### ASSIGNMENT
For the records that follow, please set down exactly the lines between the one holding "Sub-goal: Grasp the" and the one holding "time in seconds", inclusive, and only those.
(Beginning of GIVEN INFORMATION)
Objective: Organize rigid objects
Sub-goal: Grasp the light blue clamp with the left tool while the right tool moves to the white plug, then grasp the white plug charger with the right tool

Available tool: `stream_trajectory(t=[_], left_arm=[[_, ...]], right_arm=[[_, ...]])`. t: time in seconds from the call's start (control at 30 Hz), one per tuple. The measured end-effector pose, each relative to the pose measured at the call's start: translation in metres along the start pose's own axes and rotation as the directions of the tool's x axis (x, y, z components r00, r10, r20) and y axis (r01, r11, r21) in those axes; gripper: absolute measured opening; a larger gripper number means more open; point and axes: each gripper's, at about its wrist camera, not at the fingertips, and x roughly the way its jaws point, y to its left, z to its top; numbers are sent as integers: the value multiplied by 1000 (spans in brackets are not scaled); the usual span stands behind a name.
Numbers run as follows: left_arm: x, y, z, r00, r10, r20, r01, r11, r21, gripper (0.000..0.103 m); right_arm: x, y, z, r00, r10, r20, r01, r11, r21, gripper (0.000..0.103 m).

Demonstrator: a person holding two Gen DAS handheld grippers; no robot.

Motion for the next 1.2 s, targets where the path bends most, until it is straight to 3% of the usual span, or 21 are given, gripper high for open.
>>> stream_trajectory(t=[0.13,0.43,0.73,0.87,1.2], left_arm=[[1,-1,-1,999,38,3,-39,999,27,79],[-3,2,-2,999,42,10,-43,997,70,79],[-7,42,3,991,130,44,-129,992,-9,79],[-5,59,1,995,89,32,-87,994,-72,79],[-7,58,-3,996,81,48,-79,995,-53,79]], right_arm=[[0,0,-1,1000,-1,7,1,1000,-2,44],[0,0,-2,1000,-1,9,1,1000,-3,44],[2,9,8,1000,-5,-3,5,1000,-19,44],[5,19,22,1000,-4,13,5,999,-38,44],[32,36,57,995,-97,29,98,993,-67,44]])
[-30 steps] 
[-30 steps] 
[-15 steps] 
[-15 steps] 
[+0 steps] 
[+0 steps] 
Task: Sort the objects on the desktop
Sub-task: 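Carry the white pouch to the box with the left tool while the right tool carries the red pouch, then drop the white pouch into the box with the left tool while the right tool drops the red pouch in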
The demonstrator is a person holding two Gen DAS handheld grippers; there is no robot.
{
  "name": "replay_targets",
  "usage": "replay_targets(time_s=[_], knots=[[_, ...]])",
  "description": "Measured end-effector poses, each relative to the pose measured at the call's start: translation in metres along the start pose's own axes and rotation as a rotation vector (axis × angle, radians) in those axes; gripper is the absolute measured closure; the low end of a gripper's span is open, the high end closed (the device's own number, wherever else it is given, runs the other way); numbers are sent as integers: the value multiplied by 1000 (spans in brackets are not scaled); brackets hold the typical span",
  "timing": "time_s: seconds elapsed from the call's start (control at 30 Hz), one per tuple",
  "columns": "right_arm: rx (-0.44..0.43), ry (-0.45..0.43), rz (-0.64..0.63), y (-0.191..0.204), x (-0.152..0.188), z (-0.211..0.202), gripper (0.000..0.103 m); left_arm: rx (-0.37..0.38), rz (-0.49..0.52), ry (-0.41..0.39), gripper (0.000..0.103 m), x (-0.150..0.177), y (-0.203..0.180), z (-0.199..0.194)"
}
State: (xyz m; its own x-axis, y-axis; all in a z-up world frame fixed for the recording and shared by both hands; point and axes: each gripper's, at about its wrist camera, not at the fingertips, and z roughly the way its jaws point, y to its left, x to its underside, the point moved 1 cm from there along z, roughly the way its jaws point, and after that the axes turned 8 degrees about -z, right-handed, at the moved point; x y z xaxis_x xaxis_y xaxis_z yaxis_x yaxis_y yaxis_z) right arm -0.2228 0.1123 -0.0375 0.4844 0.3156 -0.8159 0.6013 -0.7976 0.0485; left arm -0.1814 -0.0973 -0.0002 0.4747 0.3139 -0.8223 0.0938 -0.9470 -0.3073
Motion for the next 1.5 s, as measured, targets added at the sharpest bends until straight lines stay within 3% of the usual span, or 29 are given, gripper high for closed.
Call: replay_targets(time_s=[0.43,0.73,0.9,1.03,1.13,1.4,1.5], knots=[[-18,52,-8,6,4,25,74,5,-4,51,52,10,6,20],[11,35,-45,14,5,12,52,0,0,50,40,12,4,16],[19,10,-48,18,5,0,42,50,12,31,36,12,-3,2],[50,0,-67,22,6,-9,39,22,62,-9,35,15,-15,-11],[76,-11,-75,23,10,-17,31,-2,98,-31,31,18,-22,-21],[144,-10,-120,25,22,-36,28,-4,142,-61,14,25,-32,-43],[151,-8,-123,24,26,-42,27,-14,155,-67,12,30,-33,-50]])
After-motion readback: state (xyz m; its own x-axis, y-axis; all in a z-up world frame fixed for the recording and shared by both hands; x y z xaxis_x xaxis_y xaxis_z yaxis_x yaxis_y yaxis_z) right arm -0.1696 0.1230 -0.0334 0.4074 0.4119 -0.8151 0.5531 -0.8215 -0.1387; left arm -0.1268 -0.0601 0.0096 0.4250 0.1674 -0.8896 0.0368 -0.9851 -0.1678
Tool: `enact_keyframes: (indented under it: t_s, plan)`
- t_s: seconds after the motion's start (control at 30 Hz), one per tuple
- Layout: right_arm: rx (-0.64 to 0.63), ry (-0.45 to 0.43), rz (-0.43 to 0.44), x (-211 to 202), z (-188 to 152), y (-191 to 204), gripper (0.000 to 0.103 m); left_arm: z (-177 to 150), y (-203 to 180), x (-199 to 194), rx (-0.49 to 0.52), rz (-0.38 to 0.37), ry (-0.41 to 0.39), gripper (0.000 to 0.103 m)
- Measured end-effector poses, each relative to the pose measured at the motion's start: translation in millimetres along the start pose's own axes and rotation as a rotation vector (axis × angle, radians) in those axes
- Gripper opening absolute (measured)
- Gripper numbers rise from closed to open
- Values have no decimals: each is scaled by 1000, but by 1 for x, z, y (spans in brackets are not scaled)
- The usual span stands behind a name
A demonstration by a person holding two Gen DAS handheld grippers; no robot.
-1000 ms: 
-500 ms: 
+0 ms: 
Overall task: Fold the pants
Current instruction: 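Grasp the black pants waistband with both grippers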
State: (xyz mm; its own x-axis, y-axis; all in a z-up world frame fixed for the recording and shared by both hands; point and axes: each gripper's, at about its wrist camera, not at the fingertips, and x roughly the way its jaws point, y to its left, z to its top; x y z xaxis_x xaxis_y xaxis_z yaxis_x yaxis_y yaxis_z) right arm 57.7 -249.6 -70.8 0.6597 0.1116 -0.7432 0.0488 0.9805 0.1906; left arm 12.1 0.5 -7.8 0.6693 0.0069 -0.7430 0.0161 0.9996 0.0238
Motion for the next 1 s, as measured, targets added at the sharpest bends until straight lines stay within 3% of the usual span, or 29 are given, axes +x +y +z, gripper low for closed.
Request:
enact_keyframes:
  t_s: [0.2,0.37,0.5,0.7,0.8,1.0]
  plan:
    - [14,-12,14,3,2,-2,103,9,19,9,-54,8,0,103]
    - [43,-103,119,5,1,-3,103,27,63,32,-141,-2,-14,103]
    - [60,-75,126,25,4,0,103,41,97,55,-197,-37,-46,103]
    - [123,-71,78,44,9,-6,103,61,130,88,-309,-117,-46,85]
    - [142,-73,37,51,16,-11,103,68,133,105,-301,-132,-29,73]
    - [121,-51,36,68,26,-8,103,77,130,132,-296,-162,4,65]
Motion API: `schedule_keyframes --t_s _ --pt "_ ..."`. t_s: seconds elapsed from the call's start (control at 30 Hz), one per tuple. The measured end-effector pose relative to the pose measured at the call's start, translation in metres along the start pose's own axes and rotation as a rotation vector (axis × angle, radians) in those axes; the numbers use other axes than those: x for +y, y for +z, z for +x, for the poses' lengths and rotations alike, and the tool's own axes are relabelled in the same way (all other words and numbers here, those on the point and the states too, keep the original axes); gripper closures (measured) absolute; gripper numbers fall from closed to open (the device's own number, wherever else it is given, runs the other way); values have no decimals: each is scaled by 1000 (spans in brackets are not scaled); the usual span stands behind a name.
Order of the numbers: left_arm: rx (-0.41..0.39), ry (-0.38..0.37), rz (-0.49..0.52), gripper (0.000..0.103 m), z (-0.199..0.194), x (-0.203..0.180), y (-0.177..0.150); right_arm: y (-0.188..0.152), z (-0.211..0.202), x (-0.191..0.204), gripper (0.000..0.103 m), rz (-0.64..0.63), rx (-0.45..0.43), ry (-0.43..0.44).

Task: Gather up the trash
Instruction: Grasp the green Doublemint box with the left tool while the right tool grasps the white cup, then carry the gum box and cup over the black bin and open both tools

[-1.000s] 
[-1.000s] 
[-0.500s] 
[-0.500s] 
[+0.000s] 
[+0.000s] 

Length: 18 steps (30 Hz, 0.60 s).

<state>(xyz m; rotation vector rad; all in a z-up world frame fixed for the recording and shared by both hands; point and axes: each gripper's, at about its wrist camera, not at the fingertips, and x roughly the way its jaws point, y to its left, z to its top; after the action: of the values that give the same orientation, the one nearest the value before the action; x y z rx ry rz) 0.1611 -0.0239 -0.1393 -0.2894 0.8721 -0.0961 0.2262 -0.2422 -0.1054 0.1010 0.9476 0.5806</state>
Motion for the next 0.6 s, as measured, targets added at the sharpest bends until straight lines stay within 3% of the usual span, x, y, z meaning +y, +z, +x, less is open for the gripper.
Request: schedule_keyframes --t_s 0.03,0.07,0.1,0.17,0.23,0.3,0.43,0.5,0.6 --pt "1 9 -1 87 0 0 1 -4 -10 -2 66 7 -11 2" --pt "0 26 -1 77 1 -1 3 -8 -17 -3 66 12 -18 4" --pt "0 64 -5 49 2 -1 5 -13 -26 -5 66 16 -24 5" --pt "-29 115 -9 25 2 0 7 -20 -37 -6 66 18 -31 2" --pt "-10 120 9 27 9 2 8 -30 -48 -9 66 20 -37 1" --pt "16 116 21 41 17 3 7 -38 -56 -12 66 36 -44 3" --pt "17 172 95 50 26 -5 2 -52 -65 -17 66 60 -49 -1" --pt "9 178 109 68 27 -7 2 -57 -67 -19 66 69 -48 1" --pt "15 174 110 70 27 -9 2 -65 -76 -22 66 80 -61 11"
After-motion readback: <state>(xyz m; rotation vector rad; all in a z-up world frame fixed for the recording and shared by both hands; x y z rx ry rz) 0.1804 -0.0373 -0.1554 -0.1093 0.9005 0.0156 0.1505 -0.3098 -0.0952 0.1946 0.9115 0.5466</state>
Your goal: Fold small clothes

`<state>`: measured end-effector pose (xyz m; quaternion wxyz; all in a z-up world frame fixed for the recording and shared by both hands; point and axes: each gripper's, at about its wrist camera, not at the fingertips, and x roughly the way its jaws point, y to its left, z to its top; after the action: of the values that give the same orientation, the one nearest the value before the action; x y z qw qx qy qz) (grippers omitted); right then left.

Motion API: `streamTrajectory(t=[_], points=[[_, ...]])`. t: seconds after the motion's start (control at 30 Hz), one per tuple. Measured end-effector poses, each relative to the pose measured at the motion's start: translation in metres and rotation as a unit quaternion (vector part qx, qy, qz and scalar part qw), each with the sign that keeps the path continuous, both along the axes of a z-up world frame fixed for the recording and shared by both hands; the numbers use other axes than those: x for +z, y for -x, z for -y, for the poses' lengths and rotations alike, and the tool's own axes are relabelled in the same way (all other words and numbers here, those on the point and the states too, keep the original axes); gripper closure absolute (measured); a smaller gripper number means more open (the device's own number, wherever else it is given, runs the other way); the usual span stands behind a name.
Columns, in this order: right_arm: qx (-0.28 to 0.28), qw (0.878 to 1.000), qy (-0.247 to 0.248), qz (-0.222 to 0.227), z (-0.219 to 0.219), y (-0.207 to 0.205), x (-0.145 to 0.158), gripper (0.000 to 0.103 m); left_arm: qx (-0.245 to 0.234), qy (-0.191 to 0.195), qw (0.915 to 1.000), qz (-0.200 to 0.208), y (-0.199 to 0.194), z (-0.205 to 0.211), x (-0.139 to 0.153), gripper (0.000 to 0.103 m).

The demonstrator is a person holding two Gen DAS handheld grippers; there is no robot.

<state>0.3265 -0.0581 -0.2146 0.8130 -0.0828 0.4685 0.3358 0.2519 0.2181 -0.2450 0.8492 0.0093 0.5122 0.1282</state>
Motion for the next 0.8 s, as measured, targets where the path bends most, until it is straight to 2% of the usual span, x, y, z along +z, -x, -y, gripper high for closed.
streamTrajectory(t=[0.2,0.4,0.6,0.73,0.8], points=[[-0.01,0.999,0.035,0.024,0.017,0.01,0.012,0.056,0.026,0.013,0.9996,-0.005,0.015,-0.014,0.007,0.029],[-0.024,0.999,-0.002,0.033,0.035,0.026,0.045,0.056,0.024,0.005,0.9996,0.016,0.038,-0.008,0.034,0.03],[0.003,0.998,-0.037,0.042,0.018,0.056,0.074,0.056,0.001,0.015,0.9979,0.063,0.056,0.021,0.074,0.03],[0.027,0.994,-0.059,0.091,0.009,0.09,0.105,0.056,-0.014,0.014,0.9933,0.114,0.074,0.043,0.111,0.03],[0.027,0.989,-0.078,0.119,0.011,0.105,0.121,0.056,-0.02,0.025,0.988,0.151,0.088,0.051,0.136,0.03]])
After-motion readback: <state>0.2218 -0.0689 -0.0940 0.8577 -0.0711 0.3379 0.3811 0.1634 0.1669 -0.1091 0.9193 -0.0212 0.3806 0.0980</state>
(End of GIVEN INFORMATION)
### RESULT FOR THIS TASK
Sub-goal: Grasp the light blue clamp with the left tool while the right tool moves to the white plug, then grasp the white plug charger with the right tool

Available tool: `stream_trajectory(t=[_], left_arm=[[_, ...]], right_arm=[[_, ...]])`. t: time in seconds from the call's start (control at 30 Hz), one per tuple. The measured end-effector pose, each relative to the pose measured at the call's start: translation in metres along the start pose's own axes and rotation as the directions of the tool's x axis (x, y, z components r00, r10, r20) and y axis (r01, r11, r21) in those axes; gripper: absolute measured opening; a larger gripper number means more open; point and axes: each gripper's, at about its wrist camera, not at the fingertips, and x roughly the way its jaws point, y to its left, z to its top; numbers are sent as integers: the value multiplied by 1000 (spans in brackets are not scaled); the usual span stands behind a name.

Nothing remains to be added to the answer.